Eses es nuestro mundo. Por eso me encanta el pueblo. Pero el pueblo de verdad, ese en el que hay sendas y calles sin asfaltar. Ese en el que todos nos saludamos sin importar la vestimenta.

b) Me cuenta Fernando que viviendo en El Cairo (hace poco, no el siglo pasado), y estando con su hijo harto de esperar en un paso de cebra para cruzar, se dirigió al policía que había allí cerca y que no hacía nada para que se respetaran las rayas del suelo y le explicó que aquello era un paso de cebra y que tenían preferencia los peatones.
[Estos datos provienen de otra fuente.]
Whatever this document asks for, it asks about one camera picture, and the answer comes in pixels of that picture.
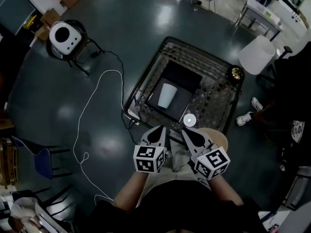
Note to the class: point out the blue chair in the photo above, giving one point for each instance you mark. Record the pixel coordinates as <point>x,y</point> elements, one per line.
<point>42,159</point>

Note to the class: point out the white metal-frame table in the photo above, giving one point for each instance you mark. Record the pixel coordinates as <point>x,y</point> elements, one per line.
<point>262,16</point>

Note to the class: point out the pale plastic cup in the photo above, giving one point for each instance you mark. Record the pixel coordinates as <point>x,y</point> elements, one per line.
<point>167,96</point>

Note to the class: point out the patterned round seat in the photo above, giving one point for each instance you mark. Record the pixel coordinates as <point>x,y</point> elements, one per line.
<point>297,130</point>

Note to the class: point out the small yellow object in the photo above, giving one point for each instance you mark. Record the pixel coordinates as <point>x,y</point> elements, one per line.
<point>30,21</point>

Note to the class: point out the black office chair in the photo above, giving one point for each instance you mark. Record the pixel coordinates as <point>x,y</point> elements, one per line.
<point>296,62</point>

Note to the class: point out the person's left forearm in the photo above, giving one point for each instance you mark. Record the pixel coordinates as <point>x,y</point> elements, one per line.
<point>131,190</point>

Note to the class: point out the round beige stool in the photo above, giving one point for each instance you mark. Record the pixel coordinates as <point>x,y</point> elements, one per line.
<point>218,137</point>

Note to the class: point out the glass entrance door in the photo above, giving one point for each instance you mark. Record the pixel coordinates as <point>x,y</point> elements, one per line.
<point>14,8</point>

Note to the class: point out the person's right forearm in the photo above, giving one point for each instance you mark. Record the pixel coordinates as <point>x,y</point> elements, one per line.
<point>226,190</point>

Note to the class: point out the folded cardboard box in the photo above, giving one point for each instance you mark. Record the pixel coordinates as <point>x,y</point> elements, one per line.
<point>48,23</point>

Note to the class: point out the patterned glass-top side table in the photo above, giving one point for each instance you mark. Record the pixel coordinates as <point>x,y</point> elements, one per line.
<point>216,93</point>

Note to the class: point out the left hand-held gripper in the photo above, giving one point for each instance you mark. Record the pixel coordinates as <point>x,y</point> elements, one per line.
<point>148,159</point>

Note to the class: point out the white power strip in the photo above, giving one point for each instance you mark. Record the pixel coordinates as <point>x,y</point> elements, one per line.
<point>132,116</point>

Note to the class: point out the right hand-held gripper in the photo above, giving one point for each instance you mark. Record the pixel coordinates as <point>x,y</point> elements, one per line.
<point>213,164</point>

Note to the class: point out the black metal chair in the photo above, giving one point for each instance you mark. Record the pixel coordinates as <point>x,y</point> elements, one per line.
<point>82,45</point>

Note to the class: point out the white rounded appliance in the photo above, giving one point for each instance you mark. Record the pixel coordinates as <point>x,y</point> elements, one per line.
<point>63,38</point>

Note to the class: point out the small white round disc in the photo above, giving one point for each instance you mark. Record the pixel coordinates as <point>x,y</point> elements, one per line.
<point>189,120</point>

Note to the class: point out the person's black shirt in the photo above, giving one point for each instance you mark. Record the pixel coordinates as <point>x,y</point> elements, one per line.
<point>179,210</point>

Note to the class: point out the wooden pallet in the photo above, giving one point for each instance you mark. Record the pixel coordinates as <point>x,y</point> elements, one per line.
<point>7,164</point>

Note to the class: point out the black frame chair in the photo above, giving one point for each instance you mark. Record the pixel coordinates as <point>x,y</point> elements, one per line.
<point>58,203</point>

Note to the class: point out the person's beige shorts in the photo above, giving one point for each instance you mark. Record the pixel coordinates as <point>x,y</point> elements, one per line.
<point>179,159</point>

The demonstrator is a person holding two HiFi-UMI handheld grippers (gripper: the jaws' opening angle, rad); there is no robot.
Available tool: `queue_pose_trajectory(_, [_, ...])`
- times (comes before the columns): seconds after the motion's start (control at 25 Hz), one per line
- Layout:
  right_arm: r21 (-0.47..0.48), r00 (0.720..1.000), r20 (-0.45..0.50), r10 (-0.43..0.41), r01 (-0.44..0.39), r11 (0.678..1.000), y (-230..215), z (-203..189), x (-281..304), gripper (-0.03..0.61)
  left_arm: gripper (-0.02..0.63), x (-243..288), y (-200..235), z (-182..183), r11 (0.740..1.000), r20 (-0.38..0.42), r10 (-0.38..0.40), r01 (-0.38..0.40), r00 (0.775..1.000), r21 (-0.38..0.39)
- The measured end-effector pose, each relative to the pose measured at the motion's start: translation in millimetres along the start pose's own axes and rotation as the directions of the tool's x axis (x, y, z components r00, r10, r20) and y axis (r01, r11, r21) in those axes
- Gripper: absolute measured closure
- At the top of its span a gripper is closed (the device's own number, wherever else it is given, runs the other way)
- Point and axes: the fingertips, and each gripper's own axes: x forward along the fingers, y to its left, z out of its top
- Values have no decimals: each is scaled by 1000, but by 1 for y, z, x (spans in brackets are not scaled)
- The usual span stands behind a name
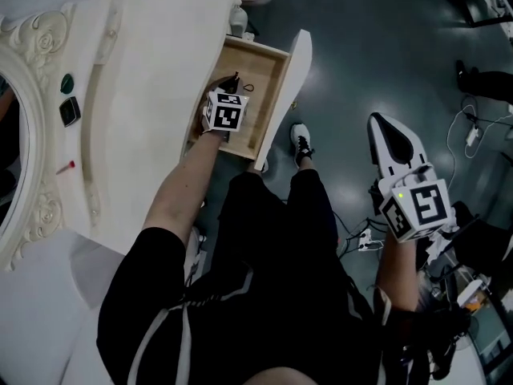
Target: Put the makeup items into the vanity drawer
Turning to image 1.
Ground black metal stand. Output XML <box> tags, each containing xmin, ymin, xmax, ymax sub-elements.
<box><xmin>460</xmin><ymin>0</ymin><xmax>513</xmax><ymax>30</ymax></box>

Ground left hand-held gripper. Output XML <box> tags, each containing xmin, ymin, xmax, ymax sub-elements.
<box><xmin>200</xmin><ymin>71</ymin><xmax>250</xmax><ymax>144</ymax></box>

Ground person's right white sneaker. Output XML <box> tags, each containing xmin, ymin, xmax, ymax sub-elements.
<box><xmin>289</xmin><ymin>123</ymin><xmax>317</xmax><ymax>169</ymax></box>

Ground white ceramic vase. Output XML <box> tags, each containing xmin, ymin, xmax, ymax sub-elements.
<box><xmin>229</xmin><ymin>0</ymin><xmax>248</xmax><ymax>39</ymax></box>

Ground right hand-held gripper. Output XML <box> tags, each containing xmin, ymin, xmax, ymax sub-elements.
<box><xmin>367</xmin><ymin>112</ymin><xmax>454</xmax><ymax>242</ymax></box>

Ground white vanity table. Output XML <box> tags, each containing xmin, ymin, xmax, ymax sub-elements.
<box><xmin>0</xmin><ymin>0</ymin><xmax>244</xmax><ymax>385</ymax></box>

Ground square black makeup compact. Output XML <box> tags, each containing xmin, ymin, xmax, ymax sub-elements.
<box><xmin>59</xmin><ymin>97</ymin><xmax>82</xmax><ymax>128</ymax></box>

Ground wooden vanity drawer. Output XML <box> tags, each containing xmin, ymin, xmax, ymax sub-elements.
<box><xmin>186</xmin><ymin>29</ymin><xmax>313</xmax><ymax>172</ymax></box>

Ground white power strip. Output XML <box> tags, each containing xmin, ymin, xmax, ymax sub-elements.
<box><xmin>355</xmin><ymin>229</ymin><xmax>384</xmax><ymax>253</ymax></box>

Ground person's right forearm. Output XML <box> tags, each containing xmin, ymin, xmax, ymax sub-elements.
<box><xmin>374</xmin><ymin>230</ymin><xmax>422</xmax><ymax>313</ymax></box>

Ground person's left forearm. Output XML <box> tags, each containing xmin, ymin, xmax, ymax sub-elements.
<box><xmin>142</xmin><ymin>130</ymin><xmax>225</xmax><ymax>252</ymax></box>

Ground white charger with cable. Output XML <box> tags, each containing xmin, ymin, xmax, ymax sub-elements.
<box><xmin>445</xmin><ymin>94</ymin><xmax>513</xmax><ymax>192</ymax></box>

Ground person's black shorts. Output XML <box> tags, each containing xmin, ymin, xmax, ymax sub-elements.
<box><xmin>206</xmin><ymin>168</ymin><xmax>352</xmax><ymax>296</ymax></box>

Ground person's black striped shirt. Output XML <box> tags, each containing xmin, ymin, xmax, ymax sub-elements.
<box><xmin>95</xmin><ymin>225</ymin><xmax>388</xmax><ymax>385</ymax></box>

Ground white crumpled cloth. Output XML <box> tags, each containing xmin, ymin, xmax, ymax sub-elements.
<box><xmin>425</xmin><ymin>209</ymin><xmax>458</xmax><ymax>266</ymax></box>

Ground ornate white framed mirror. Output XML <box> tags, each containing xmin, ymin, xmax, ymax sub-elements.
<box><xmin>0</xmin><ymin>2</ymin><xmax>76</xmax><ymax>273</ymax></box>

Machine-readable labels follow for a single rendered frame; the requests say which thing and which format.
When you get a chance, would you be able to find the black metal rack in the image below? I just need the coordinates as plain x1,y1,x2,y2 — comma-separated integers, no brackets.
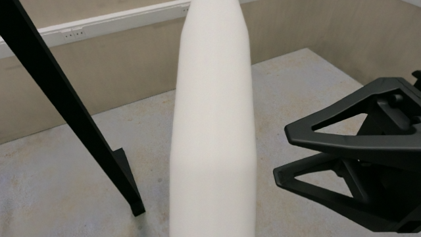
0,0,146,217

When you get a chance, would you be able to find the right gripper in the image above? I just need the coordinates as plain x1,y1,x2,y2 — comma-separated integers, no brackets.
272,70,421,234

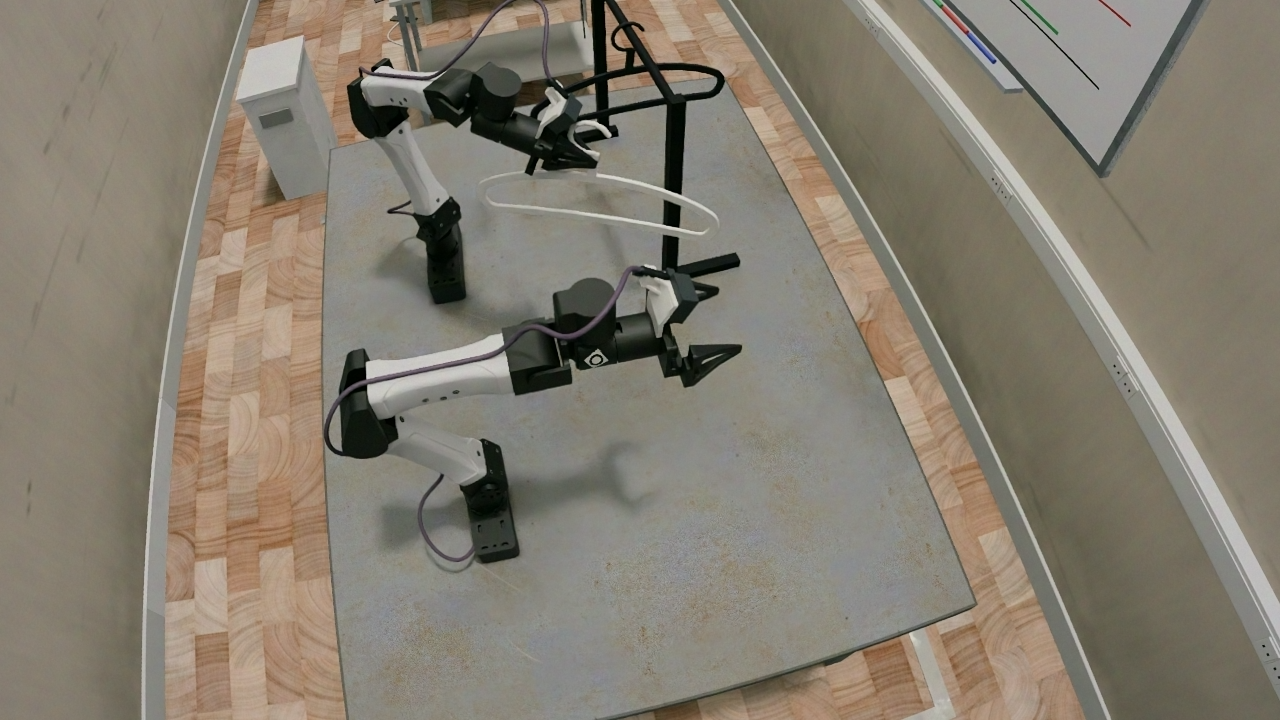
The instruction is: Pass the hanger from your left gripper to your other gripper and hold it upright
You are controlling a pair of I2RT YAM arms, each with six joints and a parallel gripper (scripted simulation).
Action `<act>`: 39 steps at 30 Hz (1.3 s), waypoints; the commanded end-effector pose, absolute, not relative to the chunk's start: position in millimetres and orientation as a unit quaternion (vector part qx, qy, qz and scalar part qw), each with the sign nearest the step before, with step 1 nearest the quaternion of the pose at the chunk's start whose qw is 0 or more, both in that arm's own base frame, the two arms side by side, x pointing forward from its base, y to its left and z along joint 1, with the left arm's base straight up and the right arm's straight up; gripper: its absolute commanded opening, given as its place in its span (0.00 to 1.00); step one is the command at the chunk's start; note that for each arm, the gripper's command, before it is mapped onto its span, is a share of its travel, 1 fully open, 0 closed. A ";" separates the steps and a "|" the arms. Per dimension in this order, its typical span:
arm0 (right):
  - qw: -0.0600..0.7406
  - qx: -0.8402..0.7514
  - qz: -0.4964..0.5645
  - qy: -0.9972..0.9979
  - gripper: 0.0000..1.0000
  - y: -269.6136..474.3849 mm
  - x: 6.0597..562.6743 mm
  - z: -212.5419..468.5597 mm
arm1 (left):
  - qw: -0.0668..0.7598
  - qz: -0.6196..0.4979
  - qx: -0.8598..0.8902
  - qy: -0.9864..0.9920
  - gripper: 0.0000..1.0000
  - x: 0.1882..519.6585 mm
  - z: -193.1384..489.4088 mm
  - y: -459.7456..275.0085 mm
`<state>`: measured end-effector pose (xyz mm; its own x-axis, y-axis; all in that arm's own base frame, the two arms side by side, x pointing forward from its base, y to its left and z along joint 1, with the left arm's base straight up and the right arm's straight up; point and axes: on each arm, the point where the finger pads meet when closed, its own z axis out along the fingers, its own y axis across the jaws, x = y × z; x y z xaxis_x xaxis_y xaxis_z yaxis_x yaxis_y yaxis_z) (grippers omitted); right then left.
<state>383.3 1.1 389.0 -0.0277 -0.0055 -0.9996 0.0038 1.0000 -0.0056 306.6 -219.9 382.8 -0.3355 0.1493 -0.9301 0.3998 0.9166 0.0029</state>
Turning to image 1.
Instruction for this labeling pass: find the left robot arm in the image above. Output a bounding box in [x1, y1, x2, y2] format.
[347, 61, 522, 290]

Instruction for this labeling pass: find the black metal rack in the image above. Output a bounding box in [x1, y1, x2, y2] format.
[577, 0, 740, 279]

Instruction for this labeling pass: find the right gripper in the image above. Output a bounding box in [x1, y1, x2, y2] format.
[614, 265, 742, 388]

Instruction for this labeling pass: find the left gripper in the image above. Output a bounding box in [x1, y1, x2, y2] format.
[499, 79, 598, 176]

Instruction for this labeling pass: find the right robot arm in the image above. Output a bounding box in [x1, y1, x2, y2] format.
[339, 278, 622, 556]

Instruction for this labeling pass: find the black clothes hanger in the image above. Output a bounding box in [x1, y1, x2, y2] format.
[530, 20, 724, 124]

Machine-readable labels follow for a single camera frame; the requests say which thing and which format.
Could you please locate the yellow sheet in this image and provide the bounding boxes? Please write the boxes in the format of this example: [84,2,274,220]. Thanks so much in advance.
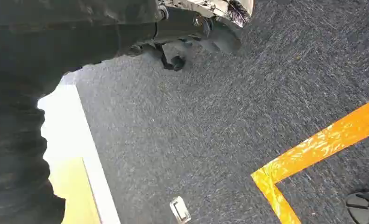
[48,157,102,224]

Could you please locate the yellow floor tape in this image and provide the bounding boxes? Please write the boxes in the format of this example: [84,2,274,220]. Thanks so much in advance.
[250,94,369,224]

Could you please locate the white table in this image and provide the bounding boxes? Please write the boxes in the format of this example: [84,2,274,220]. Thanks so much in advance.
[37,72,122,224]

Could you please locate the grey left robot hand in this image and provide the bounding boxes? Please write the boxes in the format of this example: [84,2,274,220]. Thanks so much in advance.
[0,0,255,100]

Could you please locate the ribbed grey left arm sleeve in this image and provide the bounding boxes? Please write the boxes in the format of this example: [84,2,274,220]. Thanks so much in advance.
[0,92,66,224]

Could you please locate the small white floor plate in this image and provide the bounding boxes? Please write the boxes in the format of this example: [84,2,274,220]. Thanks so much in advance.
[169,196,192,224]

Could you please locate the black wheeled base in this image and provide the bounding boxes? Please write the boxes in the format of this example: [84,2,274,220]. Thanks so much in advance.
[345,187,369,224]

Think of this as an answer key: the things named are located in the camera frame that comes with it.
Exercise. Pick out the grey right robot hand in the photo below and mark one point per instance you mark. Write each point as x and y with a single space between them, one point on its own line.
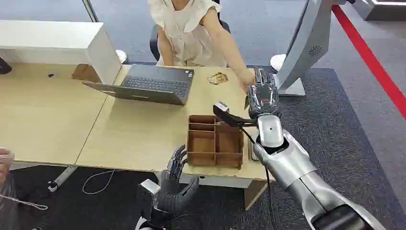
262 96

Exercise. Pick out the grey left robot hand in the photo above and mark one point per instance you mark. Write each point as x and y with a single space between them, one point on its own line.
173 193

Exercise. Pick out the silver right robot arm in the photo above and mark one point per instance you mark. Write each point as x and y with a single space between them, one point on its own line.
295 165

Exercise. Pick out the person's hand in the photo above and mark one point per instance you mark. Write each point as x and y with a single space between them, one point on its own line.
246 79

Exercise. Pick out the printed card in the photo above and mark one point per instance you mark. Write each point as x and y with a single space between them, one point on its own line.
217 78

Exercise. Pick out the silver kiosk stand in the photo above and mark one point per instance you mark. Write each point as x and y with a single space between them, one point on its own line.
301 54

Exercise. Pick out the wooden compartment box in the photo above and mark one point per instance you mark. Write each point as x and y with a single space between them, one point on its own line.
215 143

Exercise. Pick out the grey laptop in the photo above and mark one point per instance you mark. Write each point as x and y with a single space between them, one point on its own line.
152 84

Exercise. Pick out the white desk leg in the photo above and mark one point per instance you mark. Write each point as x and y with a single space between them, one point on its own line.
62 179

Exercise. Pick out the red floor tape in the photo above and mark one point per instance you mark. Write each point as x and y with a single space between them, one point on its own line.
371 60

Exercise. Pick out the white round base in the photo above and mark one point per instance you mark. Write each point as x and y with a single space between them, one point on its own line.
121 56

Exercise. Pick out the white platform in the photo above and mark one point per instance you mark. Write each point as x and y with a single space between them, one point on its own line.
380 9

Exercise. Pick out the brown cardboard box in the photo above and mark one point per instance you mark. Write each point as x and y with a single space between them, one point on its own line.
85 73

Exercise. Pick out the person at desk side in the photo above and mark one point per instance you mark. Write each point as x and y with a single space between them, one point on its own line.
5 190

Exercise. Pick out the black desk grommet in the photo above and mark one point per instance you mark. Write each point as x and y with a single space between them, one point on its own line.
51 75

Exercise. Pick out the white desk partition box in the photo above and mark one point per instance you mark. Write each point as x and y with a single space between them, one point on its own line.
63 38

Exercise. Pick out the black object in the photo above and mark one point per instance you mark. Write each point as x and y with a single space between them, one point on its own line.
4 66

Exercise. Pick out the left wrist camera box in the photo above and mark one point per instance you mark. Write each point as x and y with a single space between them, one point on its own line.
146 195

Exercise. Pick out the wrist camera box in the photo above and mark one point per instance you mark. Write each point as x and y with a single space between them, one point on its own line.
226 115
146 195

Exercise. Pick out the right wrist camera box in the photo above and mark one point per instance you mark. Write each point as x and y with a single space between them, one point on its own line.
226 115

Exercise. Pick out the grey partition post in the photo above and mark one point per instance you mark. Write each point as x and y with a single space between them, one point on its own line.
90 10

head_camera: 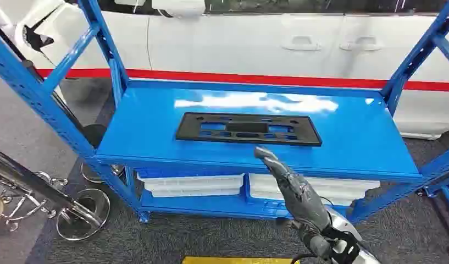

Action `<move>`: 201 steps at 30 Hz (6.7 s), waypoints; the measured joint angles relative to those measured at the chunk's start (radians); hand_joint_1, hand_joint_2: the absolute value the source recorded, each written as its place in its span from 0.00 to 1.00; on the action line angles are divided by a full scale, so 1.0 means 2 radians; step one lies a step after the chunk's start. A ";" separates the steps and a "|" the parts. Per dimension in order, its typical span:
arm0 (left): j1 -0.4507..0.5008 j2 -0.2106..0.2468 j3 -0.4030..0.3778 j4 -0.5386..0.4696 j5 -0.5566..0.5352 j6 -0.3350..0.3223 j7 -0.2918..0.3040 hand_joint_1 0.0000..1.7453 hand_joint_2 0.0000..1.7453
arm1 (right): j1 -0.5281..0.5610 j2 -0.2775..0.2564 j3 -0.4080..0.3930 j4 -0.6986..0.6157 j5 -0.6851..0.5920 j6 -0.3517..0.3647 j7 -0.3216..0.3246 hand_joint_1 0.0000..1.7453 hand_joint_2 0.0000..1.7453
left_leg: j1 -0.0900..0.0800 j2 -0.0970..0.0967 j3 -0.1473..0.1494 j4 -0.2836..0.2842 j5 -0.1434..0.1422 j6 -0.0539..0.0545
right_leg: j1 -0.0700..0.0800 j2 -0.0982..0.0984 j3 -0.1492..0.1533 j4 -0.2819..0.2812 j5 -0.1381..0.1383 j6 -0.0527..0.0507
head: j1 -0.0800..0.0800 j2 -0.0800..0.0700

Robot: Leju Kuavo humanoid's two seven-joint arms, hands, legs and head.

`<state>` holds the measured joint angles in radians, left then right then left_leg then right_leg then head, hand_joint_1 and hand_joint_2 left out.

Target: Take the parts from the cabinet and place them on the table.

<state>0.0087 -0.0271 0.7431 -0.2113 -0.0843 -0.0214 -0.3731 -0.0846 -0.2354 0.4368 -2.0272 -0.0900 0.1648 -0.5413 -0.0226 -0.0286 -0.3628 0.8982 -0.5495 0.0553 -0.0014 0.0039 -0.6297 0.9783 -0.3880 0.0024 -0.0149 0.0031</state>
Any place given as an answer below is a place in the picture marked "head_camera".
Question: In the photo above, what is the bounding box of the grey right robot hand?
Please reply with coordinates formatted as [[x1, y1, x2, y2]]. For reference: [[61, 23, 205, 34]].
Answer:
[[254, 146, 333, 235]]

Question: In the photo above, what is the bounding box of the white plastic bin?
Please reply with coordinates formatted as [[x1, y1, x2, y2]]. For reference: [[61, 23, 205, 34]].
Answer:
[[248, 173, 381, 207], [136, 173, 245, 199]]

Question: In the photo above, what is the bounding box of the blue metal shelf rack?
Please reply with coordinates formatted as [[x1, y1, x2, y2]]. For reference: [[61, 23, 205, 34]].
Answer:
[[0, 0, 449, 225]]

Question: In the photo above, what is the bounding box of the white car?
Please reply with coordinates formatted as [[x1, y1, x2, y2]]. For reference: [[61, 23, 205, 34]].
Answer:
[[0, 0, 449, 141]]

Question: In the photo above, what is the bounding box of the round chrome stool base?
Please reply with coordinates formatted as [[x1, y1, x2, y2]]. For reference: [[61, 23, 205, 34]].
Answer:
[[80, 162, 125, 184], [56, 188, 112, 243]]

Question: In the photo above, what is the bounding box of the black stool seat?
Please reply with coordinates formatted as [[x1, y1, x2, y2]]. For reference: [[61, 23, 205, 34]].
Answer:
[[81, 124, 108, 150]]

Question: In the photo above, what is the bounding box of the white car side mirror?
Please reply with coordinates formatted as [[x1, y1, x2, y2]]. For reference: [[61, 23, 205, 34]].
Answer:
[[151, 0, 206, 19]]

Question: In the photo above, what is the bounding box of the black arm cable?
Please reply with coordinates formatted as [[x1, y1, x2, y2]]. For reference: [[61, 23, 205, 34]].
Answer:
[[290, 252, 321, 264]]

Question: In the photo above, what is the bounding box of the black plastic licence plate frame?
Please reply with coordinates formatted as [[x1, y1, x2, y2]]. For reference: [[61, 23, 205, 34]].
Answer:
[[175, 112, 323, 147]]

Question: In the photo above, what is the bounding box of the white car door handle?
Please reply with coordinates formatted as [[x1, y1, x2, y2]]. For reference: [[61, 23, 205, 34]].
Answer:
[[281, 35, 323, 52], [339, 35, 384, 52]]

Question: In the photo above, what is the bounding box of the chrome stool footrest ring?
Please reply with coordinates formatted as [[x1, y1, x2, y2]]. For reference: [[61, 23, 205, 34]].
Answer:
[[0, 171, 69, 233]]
El tal guardia se quedó mirándolo fijamente y le aseguró que se lo iba a decir a su jefe.
Y es que el problema no es que no lo sepan los guardias de Egipto, el auténtico problema es que no lo saben los jefes. Como en todos los países.

c) Me cuenta mi amigo Enrique que iba paseando por Amsterdam y de pronto oyó que alguien le llamaba la atención. Era un ciclista que le pedía que se apartara, pues estaba invadiendo el carril bici. Se apartó y el ciclista añadió: ay españolo...
Se ve que en el país de las bicicletas somos los españoles quienes invadimos el carril bici. Igual que aquí. Con la diferencia de que aquí, también los ciclistas invaden el espacio de los peatones. Cosas de la latitud... geográfica, claro.

d) Este verano he estado en los Alpes haciendo senderismo de montaña. Me ha llamado la atención que ni en la montaña ni en los pueblos he encontrado basura en el suelo, a pesar de que tampoco vi profusión de barrenderos ni de papeleras.
Un día, en un parking, vi a lo lejos un paquete de tabaco rojo y blanco. Me acerqué y cual fue mi sorpresa cuando vi que en él se podía leer: FUMAR MATA.

e) Y, por último: "La fe hace retroceder a la razón".